▸ WHAT THE TASK ASKS: Word for word, print all of the lines below.

▸ STORED DATA:
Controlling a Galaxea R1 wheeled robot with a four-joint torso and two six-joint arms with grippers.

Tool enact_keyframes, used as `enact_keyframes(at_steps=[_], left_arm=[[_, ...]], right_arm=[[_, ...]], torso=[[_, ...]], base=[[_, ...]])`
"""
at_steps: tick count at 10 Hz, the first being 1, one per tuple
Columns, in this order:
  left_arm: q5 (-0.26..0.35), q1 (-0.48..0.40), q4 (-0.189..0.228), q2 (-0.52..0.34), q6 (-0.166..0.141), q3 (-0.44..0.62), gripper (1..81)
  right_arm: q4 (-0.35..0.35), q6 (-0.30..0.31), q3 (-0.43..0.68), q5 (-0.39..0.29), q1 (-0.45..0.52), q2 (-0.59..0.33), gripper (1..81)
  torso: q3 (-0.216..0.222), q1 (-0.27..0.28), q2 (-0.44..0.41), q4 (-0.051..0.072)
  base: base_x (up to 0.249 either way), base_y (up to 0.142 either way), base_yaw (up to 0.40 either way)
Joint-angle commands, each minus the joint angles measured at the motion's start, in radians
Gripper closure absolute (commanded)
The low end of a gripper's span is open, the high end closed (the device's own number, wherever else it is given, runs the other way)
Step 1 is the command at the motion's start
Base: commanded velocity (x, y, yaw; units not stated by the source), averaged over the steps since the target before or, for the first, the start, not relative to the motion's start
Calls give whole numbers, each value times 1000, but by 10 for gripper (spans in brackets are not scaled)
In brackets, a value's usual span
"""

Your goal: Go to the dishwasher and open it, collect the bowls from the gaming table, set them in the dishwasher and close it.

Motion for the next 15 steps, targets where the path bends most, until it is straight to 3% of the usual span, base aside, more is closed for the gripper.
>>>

▸ ANSWER BELOW:
Controlling a Galaxea R1 wheeled robot with a four-joint torso and two six-joint arms with grippers.

Tool enact_keyframes, used as `enact_keyframes(at_steps=[_], left_arm=[[_, ...]], right_arm=[[_, ...]], torso=[[_, ...]], base=[[_, ...]])`
"""
at_steps: tick count at 10 Hz, the first being 1, one per tuple
Columns, in this order:
  left_arm: q5 (-0.26..0.35), q1 (-0.48..0.40), q4 (-0.189..0.228), q2 (-0.52..0.34), q6 (-0.166..0.141), q3 (-0.44..0.62), gripper (1..81)
  right_arm: q4 (-0.35..0.35), q6 (-0.30..0.31), q3 (-0.43..0.68), q5 (-0.39..0.29), q1 (-0.45..0.52), q2 (-0.59..0.33), gripper (1..81)
  torso: q3 (-0.216..0.222), q1 (-0.27..0.28), q2 (-0.44..0.41), q4 (-0.051..0.072)
  base: base_x (up to 0.249 either way), base_y (up to 0.142 either way), base_yaw (up to 0.40 either way)
Joint-angle commands, each minus the joint angles measured at the motion's start, in radians
Gripper closure absolute (commanded)
The low end of a gripper's span is open, the high end closed (the device's own number, wherever else it is given, runs the other way)
Step 1 is the command at the motion's start
Base: commanded velocity (x, y, yaw; units not stated by the source), averaged over the steps since the target before or, for the first, the start, not relative to the motion's start
Calls give whole numbers, each value times 1000, but by 10 for gripper (spans in brackets are not scaled)
In brackets, a value's usual span
"""

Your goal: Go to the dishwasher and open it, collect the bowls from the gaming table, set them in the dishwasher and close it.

Motion for the next 15 steps, targets where the path bends most, until it is straight to 3% of the usual span, base aside, more is closed for the gripper.
>>>

The exercise is done; no more work remains.